Los millones que se mueven en el fútbol hacen lucir como si sólo ese fuera el deporte costarricense, a tal extremo que el futuro entrenador de nuestra selección nacional devengará un salario de muchos millones de colones. Su ingreso mensual supera los presupuestos anuales de muchas federaciones deportivas juntas.
Esto podría ser menos controversial si en el futbol fuéramos una potencia, al menos en nuestra región de Concacaf, y si esta disciplina generara grandes glorias para el país. En la realidad sin embargo, todo lo contrario. Vamos perdiendo posiciones de relevancia, países a los que en el pasado derrotábamos con facilidad nos superan y para rematar ni siquiera estuvimos en la última Copa Mundial.

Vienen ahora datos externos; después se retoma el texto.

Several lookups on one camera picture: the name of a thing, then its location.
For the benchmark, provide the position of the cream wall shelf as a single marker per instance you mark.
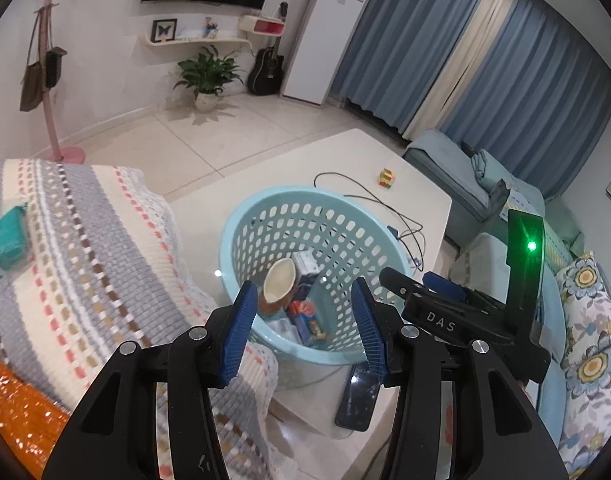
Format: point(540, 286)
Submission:
point(195, 44)

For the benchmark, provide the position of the floral cushion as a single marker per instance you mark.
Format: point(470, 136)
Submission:
point(590, 370)

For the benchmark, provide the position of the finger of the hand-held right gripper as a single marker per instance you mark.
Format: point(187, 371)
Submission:
point(398, 282)
point(443, 285)

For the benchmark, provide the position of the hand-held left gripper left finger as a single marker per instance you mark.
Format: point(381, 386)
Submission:
point(238, 325)

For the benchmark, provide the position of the light blue plastic basket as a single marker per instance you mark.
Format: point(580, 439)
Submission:
point(310, 200)

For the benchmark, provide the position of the beige bowl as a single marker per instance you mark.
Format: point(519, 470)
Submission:
point(278, 285)

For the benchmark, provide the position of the black acoustic guitar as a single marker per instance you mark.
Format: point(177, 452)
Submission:
point(265, 72)

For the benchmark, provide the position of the black smartphone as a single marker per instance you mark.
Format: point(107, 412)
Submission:
point(355, 400)

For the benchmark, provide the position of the potted green plant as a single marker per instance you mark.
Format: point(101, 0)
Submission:
point(208, 77)

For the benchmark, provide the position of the blue curtain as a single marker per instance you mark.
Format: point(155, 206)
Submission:
point(535, 100)
point(410, 35)

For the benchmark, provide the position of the white carton box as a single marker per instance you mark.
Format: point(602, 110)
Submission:
point(305, 272)

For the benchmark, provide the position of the colourful snack packet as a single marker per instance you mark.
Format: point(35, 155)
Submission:
point(308, 322)

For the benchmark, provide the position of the striped woven blanket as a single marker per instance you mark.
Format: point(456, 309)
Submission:
point(85, 260)

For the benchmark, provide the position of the black remote control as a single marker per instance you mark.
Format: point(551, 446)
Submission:
point(468, 149)

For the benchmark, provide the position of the colourful puzzle cube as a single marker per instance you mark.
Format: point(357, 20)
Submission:
point(385, 179)

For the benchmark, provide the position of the orange mesh bag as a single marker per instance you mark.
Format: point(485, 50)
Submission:
point(20, 410)

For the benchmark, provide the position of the framed butterfly picture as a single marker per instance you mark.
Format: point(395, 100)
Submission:
point(164, 30)

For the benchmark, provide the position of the white refrigerator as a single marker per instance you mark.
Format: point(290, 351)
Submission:
point(325, 35)

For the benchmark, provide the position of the light blue sofa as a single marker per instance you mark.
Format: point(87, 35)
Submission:
point(450, 165)

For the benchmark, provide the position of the folded light blue cloth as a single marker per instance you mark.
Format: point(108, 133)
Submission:
point(488, 170)

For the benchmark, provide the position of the white and red wall box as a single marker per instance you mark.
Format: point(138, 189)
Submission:
point(263, 26)

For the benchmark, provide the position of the small figurine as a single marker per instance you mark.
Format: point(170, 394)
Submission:
point(211, 27)

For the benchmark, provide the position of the beige curtain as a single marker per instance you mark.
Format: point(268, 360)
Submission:
point(465, 60)

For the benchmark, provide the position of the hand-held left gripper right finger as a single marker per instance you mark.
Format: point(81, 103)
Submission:
point(368, 325)

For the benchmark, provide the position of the black hanging bag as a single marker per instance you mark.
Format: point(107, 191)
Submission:
point(55, 67)

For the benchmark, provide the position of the pink coat stand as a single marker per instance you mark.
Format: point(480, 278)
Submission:
point(53, 125)

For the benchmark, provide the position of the brown hanging bag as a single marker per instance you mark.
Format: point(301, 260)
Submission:
point(31, 85)

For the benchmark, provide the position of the teal sponge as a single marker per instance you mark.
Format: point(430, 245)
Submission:
point(9, 237)

Son otras disciplinas las que nos dan reconocimiento mundial: natación con varias medallas olímpicas, atletismo con los triunfos de Nery Brenes, boxeo femenino con el título de Hanna Gabriel, ciclismo con dos excelentes jóvenes corriendo en Europa como son Andrey Aguilar en ruta y Paolo Montoya en montaña. Así podríamos citar otros ejemplos.
Resulta completamente absurdo que quienes ponen en alto el nombre de nuestro país con gran sacrificio personal no cuenten con el respaldo decidido del gobierno. Son lamentables las historias que escuchamos de cómo muchos de estos deportistas no cuentan ni siquiera con lo mínimo cuando van a una competencia internacional y ni qué decir del número de los que no pueden asistir por falta de presupuesto, tiquetes, viáticos, entre una larga lista de otras limitaciones. La danza de millones del fútbol, debería de redistribuirse en beneficio de otras disciplinas. Necesitamos verdaderas escuelas deportivas que preparen a los medallistas de mañana, que permitan rescatar valores en provincias como Limón que por falta de asesoría, educación y preparación se desperdician y para que podamos rescatar o prevenir que muchos jóvenes caigan en la droga, el alcoholismo y la delincuencia.
Una mejor distribución de los recursos dedicados al deporte, será sin duda una de las mejores armas para combatir la inseguridad ciudadana, la nefasta deserción, y los crecientes problemas de salud que aquejan a nuestros ciudadanos. Igualmente contribuirá a la apertura de oportunidades a valientes y corajudos valores nacionales.